Thanks to a 30-year old Italian researcher named Luigi Auriemma this problem is being brought to light. Most of the companies that are seeing this light are having pretty much the same reaction as you get when you stumble out into the day after a serious night of partying. They are closing their eyes and trying to ignore the big light in the sky. Auriemma, has been finding these new holes at an alarming (to the industry not to many security researchers) rate. He unveiled over 30 in March and has tossed out a few each month since then.
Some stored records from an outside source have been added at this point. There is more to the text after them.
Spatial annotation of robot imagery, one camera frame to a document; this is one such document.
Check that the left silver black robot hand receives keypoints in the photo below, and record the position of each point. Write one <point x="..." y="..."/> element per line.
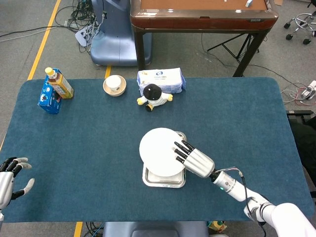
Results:
<point x="6" y="182"/>

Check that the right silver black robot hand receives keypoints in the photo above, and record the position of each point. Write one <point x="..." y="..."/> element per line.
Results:
<point x="200" y="164"/>

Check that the white round plate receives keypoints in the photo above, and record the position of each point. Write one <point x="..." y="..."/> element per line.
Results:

The holes tend to center around the PLCs or Programmable Logic Controllers. These are the devices that do all the heavy lifting and can be used to operate valves, motors etc. In short these are the parts that are the most critical in terms of the need to keep them secure. The odd thing about these new security holes is that when the need for connected SCDA, DCS and PLCs came around no thought was given to make sure they were secure. Then as the threats on the internet grew the manufacturers continued to ignore the need for security. It is a sad state of affairs to find that the majority of the major control systems in the US (and other countries) is connected to the internet without a thought for security.

There is good news though, some of the manufacturers appear to be starting to make a shift to thinking of these devices as the connected systems they are. This means they are preparing for better security precautions and building new software to help make unauthorized access more difficult. The question that has to be asked is; if they have waited so long are these companies up to the task of competing with the current crop of “bad guys”?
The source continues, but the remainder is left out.